Work to complete | Search the records for lines that contain the word "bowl". Copy them all.

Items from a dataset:
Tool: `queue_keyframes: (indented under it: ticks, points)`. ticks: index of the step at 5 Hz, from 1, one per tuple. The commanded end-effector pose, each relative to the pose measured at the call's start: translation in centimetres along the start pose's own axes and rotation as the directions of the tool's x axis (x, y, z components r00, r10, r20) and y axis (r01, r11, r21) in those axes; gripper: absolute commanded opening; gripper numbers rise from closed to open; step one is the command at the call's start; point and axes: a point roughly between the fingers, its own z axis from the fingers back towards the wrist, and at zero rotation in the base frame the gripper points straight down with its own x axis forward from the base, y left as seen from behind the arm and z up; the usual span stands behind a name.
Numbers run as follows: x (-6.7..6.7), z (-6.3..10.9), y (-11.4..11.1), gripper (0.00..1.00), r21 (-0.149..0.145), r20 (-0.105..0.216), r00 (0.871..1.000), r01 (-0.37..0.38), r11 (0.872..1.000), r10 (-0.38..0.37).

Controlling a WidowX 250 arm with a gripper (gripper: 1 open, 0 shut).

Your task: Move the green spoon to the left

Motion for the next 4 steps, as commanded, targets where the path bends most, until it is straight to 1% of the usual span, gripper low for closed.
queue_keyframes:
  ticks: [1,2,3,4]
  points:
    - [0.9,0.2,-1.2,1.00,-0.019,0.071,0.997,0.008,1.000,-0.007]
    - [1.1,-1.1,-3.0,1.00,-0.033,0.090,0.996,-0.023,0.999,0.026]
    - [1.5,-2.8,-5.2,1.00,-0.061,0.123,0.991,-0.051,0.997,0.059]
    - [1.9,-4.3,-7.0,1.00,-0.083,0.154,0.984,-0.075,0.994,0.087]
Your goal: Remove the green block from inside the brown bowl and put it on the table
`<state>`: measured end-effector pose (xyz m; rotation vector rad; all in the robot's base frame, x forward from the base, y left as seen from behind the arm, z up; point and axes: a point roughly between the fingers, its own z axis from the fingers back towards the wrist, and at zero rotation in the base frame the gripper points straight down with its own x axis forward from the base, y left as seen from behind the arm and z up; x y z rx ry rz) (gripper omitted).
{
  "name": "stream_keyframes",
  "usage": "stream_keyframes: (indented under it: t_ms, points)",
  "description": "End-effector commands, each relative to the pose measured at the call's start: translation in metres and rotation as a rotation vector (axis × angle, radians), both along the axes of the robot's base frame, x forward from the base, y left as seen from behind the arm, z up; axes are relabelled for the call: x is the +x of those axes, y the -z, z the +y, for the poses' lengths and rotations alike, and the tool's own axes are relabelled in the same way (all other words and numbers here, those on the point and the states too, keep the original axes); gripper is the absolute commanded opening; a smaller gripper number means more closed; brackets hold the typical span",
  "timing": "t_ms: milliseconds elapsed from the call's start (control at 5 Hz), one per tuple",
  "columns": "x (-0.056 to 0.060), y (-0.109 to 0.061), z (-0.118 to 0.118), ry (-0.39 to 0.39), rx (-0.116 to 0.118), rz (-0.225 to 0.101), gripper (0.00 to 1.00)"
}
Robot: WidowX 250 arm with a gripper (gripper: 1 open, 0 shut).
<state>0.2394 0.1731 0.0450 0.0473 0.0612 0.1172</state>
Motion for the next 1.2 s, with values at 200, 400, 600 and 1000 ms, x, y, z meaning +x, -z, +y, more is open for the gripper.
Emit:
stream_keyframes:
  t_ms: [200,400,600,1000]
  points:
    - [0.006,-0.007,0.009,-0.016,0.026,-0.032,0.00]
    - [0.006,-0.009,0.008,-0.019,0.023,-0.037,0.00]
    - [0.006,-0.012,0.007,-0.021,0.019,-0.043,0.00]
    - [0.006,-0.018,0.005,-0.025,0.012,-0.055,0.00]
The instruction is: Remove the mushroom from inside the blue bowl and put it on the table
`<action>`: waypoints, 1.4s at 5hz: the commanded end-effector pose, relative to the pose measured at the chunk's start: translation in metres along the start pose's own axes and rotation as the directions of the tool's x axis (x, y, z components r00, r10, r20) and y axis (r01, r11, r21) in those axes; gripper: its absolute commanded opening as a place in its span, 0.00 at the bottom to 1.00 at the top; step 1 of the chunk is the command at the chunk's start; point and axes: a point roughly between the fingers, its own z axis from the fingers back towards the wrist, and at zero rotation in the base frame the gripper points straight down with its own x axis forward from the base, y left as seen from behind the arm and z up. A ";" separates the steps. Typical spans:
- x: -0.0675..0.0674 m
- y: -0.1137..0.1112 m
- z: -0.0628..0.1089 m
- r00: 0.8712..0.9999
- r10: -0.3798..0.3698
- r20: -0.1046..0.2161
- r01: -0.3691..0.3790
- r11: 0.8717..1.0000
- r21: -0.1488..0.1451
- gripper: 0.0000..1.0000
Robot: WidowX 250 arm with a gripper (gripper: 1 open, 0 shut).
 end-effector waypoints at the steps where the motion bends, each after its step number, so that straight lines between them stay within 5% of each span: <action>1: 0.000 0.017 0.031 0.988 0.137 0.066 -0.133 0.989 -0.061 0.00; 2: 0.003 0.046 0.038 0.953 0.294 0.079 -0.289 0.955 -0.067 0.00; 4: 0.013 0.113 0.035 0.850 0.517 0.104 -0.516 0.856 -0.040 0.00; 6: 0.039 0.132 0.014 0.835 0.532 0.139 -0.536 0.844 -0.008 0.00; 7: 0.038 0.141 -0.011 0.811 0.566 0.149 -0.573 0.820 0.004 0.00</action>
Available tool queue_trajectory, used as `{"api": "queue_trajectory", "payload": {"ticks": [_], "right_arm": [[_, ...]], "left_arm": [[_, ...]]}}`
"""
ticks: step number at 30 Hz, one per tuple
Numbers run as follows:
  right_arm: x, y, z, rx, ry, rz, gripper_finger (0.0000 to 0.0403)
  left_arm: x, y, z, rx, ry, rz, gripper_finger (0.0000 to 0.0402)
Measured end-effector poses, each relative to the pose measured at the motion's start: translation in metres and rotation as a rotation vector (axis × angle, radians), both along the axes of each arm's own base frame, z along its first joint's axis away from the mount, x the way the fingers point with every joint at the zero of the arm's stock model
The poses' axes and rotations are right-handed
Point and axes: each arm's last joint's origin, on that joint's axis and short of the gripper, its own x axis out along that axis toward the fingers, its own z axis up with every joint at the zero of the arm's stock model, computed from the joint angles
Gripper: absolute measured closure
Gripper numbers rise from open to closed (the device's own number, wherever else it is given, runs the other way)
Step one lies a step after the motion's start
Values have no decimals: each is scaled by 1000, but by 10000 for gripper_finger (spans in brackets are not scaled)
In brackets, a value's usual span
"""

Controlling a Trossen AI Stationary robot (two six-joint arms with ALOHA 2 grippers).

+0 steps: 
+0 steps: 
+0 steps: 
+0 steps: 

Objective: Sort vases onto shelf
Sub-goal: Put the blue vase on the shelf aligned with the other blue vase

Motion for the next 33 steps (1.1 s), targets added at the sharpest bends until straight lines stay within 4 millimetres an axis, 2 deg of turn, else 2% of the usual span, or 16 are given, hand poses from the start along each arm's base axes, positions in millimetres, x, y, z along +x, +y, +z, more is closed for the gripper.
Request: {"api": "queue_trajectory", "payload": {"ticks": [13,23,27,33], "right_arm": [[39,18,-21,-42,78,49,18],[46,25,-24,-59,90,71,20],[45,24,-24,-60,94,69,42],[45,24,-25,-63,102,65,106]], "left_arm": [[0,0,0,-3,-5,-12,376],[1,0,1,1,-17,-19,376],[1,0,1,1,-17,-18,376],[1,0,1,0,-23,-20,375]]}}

Solution to this exercise |
Your goal: Remove the green block from inside the brown bowl and put it on the table
The instruction is: Remove the mushroom from inside the blue bowl and put it on the table

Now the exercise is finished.